# Lazy Wife (Depressed ?)



## Dave3030 (Jan 20, 2013)

Hi - 

I'm a 37 year old male. We have been together for 12 years. Over the years my life has been full of drama due to her, and I've always been steady state. I've put myself through school, and have held the same job for 15 years. 

The problem is my wife (36)is unwilling to do ANYTHING .... She will not clean, wash her own clothes, pick up after herself, remember to pay her own bills. Her bedroom (We have started sleeping apart because she has to have the TV on and dog in the room to fall asleep and won't compromise) looks like an episode of Hoarders. 20 cokes that are half drunk, clothes everywhere. She might wash clothes once a month but never puts them up, they just end up in another room to be picked through. The house gets nasty quickly and it is always up to me to initiate and get things cleaned up. On the weekend it's like pulling teeth to get her to help clean up at all. And we always end up in a fight because her attempts to clean up always end up in a half ass job that I have to do anyways. She does not cook much either, and when she does she never washes a dish or runs the dishwasher. I literally have to take care of everything to keep from being buried in this house. 

She currently has a job now and has had it for over a year. This is a new record. She has had more jobs and been fired so many times. She was addicted to pain killers for awhile back then and has always had back problems.

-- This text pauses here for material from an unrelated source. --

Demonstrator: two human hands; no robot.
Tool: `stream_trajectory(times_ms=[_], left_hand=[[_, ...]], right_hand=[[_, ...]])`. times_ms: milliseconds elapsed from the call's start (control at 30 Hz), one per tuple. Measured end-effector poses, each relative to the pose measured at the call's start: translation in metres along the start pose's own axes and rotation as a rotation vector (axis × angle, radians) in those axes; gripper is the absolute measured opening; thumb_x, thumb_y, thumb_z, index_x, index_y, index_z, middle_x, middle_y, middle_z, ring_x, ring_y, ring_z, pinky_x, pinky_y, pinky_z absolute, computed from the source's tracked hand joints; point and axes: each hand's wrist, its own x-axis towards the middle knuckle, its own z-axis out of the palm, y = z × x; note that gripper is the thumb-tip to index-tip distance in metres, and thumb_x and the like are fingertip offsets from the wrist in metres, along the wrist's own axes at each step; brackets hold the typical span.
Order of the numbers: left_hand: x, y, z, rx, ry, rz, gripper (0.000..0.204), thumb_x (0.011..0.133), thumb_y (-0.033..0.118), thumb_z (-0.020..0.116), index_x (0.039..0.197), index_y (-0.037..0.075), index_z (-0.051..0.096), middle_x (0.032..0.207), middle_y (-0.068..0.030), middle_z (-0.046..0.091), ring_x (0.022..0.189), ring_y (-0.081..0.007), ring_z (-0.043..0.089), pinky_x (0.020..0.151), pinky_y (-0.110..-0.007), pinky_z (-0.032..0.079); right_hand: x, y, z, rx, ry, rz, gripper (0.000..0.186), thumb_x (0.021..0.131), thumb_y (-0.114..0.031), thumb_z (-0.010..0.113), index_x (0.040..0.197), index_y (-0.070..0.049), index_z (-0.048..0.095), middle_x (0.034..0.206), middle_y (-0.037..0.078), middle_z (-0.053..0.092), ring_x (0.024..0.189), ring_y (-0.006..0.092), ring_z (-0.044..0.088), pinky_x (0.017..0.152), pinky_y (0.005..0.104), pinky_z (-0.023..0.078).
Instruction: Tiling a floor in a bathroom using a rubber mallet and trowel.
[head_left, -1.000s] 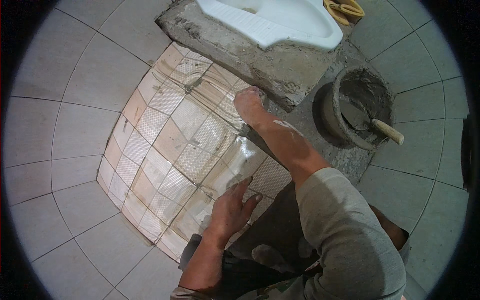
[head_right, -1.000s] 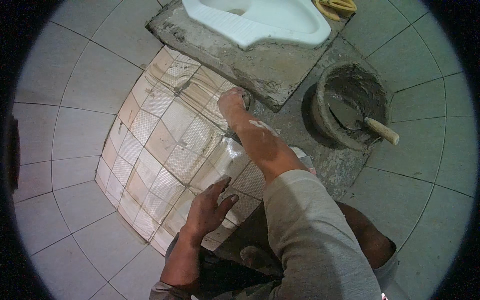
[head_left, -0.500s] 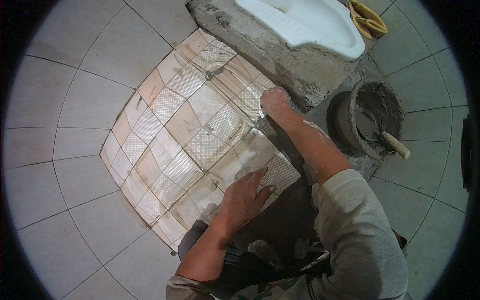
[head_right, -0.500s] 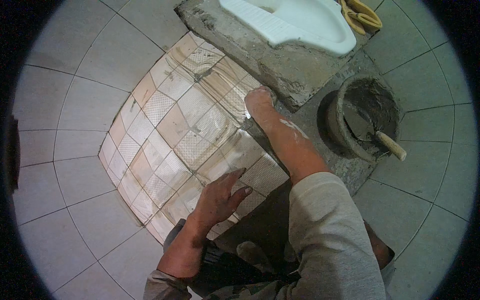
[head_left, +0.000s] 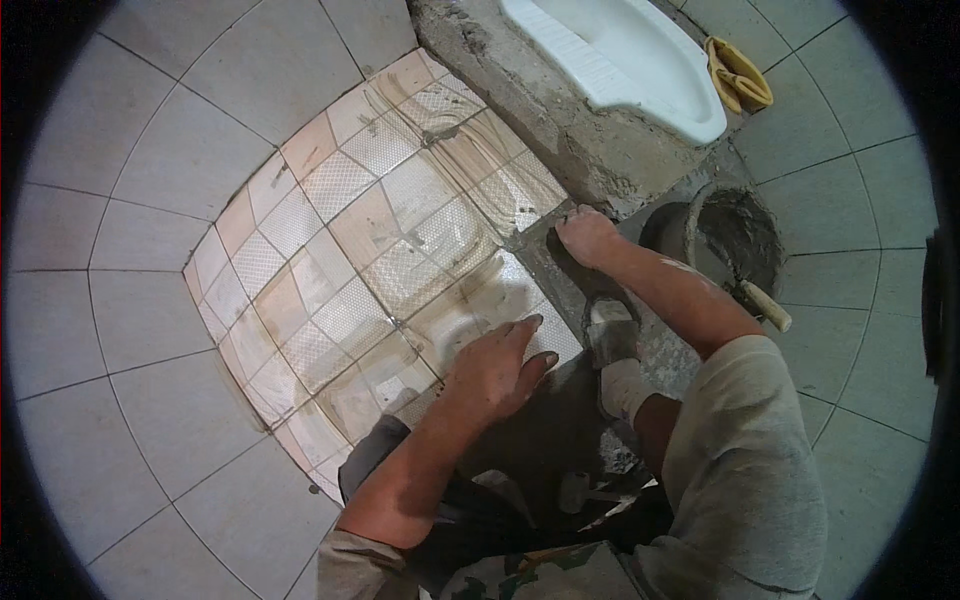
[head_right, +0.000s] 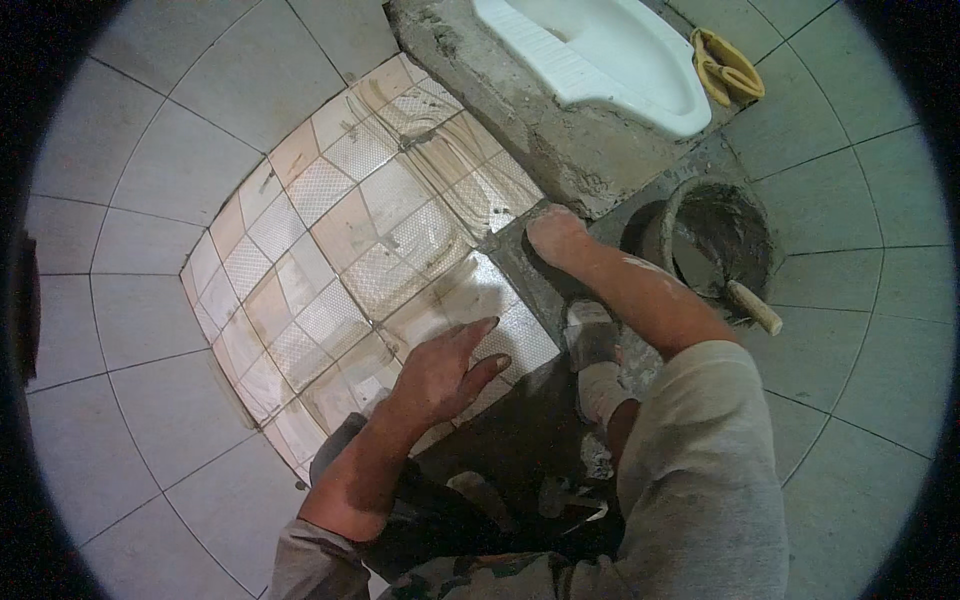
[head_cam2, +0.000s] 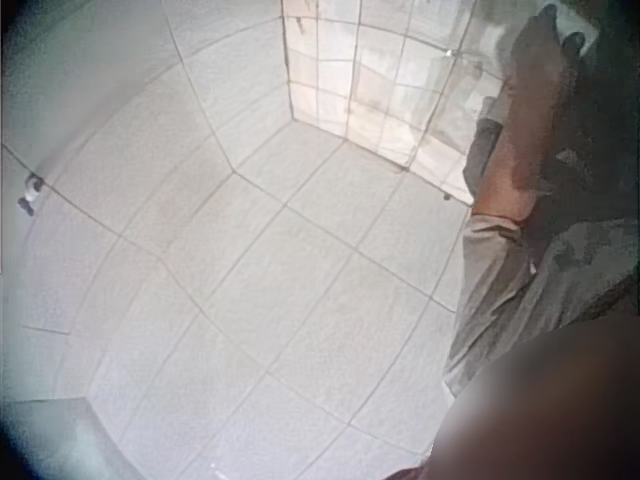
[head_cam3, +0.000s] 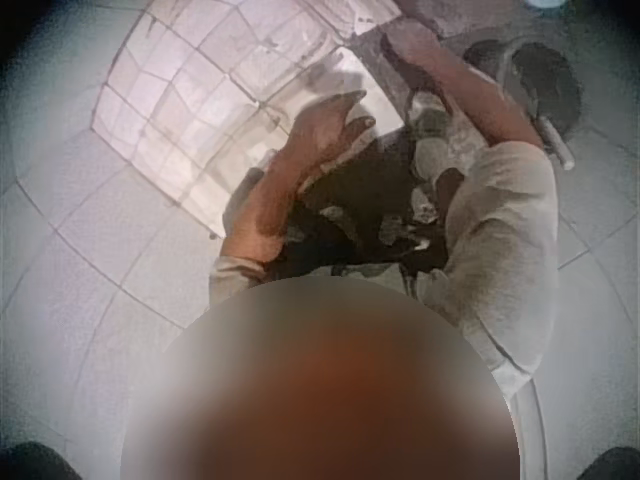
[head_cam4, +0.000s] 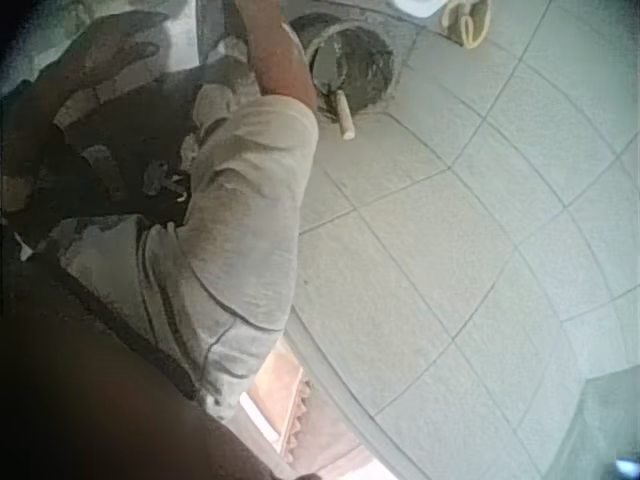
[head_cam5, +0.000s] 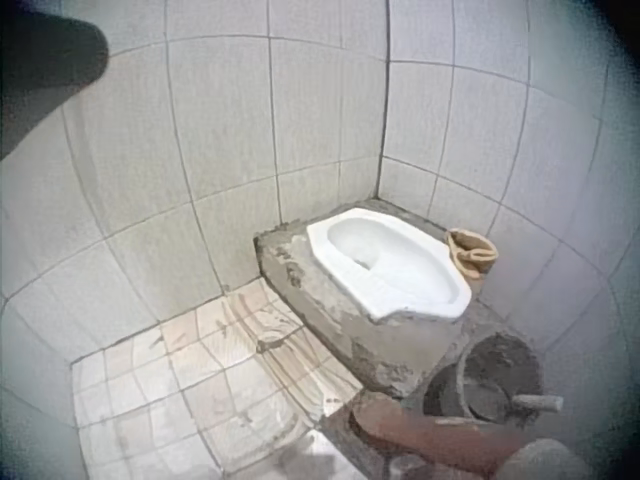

I fell in love with her because she does have a big caring heart, but I just feel like I'm not getting any help. I could type all night but the bottom line is the whole house is on me. 

Our Sex life has waned and is mostly uninspired now. I try to talk to her and encourage her to go back to the doctor and tell him exactly whats going on. No one should lay on the couch all day and do nothing. She has been to doctors and psychologists. She take anti-depressants and anti-anxiety meds. She accepts everything the doctors say as the bible and rarely uses common sense. I feel the meds have ruined her. She is pretty much now a chain smoker and has gained about 40 pounds. She says she is going to go to the doctor but never goes. 

When we talk or argue about any of this, I'm accused of putting her down and nagging. I may be guilty of a bad comment in the heat of an argument, but the only reason we are fighting is because I can't get her to do anything.

I understand that she may be depressed, but she has no drive to fix herself in any way. I feel like I need to start over, I've just put so much time into this it is hard and sad to think about leaving it behind. The bottom line is I'm not happy and all we do is argue. The love seems gone, even though she will tell me she loves me it seems pretty hollow. I feel like I deserve better treatment. 

Anyways just venting, wondering how many others are dealing with things like this and if there is any advice. I'm open to criticism if I'm not seeing something here.


----------



## EleGirl (Dec 3, 2011)

You could make the doc appointment and go with her. Then you talk to the doc about what's going on.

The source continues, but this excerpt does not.